#### What needs to be done:
From the line containing "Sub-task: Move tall" to the very last line of the data below, transcribe everything exactly and nothing more.

####

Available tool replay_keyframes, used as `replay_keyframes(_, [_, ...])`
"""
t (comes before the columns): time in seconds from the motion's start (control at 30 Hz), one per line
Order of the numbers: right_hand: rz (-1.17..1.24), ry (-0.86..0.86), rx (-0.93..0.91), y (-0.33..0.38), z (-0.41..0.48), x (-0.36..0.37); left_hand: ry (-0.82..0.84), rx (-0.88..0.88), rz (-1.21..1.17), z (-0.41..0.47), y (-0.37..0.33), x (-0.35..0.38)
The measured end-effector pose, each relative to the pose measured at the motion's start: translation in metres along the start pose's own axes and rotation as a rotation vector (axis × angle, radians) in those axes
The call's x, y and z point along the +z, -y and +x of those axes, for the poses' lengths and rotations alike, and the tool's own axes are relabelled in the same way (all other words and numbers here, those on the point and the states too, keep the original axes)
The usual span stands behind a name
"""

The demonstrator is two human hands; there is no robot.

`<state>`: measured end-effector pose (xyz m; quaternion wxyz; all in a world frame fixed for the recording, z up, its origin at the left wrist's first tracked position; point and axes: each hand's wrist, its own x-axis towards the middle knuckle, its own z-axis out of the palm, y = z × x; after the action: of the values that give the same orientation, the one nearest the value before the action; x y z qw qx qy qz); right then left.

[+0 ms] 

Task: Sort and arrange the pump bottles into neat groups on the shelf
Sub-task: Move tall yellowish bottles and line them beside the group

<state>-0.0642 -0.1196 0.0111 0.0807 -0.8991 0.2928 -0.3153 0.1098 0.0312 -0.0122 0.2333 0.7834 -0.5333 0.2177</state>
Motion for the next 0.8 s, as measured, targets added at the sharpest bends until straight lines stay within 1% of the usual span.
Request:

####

#### Answer to the exercise:
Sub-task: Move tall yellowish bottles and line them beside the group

<state>-0.0642 -0.1196 0.0111 0.0807 -0.8991 0.2928 -0.3153 0.1098 0.0312 -0.0122 0.2333 0.7834 -0.5333 0.2177</state>
Motion for the next 0.8 s, as measured, targets added at the sharpest bends until straight lines stay within 1% of the usual span.
Request:

The answer requires no additions.